Communitarians were granted no free will. They possessed no capacity for any kind of sexual activity. They were engineered to have no appreciation for music and the arts because such interests were an impediment to efficient function. But in the interest of motivating them to carry out their mission with enthusiasm, they were programmed to take great pleasure in the destruction of each despicable, world-polluting, self-important, grubbing, grasping human being.
In John Martz’s case, pleasure had grown into something like delight, and each killing that he witnessed gratified him more than the one before it. Genocide proved to be addictive.

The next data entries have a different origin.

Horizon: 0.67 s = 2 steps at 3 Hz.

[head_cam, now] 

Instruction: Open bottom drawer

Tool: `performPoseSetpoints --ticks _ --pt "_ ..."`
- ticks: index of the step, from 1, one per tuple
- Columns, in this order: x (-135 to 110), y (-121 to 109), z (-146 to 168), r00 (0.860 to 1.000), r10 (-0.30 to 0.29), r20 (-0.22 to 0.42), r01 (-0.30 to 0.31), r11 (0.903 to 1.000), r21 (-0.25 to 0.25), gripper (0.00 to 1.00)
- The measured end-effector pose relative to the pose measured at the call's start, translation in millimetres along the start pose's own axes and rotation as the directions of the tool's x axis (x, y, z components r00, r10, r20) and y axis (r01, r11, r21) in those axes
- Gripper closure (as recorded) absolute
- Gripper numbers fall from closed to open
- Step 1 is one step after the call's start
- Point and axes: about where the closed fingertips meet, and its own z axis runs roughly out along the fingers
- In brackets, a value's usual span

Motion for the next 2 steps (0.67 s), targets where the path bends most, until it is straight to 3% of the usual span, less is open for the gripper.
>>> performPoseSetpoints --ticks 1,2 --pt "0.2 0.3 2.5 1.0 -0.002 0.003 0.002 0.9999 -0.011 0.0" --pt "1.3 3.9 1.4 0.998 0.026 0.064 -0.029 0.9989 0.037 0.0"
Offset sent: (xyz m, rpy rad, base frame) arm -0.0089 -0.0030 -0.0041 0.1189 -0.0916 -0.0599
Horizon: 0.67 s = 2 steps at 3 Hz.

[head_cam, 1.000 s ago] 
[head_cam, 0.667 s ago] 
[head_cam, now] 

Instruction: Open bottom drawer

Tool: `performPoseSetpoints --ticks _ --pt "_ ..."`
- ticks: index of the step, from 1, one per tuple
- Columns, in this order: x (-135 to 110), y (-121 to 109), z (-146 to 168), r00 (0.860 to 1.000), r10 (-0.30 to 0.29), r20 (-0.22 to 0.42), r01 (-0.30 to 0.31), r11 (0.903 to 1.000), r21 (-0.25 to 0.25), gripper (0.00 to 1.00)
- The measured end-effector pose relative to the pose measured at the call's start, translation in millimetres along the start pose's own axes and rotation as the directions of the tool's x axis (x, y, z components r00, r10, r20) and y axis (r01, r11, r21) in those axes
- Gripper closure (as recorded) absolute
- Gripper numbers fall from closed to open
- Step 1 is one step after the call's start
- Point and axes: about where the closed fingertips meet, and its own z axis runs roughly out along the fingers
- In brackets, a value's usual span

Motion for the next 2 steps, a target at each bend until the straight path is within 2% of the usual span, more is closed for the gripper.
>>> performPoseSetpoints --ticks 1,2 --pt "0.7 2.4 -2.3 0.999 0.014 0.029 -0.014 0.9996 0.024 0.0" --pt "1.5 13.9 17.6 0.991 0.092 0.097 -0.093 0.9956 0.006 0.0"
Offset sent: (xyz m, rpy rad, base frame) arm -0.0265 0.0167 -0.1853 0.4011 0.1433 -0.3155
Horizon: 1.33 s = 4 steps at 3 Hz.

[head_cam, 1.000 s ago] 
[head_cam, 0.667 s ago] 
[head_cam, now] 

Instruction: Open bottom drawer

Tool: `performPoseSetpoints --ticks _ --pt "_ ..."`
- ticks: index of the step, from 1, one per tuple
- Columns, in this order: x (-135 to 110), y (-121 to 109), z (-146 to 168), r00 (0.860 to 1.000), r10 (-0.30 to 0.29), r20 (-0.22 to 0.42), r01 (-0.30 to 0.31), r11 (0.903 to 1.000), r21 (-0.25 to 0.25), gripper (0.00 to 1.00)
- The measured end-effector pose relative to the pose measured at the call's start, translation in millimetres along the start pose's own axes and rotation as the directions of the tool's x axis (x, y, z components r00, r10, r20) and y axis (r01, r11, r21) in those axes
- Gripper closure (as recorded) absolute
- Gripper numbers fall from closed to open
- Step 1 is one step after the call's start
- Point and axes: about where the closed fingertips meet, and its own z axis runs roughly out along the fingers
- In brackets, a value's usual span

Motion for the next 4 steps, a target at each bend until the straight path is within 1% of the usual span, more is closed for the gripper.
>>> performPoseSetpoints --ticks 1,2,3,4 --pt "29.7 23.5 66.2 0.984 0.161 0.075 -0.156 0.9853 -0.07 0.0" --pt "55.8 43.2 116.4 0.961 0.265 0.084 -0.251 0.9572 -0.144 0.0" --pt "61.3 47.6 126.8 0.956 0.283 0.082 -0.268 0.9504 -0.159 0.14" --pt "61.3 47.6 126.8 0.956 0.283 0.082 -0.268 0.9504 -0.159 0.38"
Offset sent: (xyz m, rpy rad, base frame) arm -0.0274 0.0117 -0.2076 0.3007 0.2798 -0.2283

Four more patients had been brought to this unfurnished basement room under the pretense that they needed to give blood samples to be sure they had not been contaminated by an unspecified toxic material supposedly released by accident in the building. The four were in wheelchairs, three women and one man, but only two of the women were actually too incapacitated to walk.

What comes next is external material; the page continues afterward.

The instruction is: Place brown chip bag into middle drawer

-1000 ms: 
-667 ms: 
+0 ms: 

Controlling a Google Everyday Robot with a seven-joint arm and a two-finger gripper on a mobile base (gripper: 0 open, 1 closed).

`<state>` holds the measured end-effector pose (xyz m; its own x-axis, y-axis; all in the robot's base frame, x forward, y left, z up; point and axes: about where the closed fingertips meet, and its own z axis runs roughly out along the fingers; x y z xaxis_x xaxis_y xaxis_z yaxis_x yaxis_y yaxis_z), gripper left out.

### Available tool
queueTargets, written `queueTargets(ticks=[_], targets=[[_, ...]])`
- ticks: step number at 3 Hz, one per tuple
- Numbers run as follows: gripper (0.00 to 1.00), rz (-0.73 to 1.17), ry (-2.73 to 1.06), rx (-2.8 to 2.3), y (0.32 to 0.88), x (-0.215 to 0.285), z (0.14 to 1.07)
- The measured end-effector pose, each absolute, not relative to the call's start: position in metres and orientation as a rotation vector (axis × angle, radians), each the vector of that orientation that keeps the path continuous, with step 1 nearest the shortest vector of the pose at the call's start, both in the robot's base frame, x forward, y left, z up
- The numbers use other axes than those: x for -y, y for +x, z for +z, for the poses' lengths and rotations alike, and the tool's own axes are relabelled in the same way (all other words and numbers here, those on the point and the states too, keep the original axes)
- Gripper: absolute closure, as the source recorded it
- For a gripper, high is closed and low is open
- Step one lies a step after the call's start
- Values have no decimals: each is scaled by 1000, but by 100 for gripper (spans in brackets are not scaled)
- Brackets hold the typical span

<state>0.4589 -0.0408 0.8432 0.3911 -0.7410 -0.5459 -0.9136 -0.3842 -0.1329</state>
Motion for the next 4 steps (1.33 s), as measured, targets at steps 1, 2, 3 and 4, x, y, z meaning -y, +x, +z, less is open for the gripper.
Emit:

The replicant of Nurse Ginger Newbury was present to assist John Martz with the management of the patients. Managing these people was enormous fun.
A number of hospital visitors had been dispatched, as well. They couldn’t be permitted to leave after they arrived and discovered that friends and loved ones were missing from their rooms. Because the visitors were not ill, they were more difficult to manage than the patients, which was why John had a nightstick and why Nurse Newbury kept a Taser clipped to her uniform belt, under a white cardigan sweater.
Three Builders were busy here on the basement level, first reducing their victims to various component molecules and then using those resources to create another generation of gestating Builders in the suspended cocoons. Builders produced only others of their kind; Communitarians were extruded and programmed only in the labs of the Hive.
Several rooms were now filled with cocoons that hung from the ceiling, which was a sight that profoundly pleased John Martz. Gestation required not fewer than twelve hours but not more than thirty-six. As new Builders emerged, fed on more useless human beings, and created ever more of their industrious kind, their numbers would increase geometrically. Within a week, they would be traveling to other towns with support teams of Communitarians, and by then they would be an unstoppable force, a rapidly growing army of exquisitely lethal biological machines, a nanotide of death.
The pajama-clad patients in the wheelchairs expressed their worries and confusions in that whiny way that was a hallmark of humanity, but Nurse Newbury coddled them with what seemed to be genuine sympathy until the Builder arrived. This one was a young woman designed to the highest standards of human beauty. Whether a Builder looked like a man or woman, it was always crafted to be so striking in appearance that the people who were its potential victims would be at first sight enchanted by it.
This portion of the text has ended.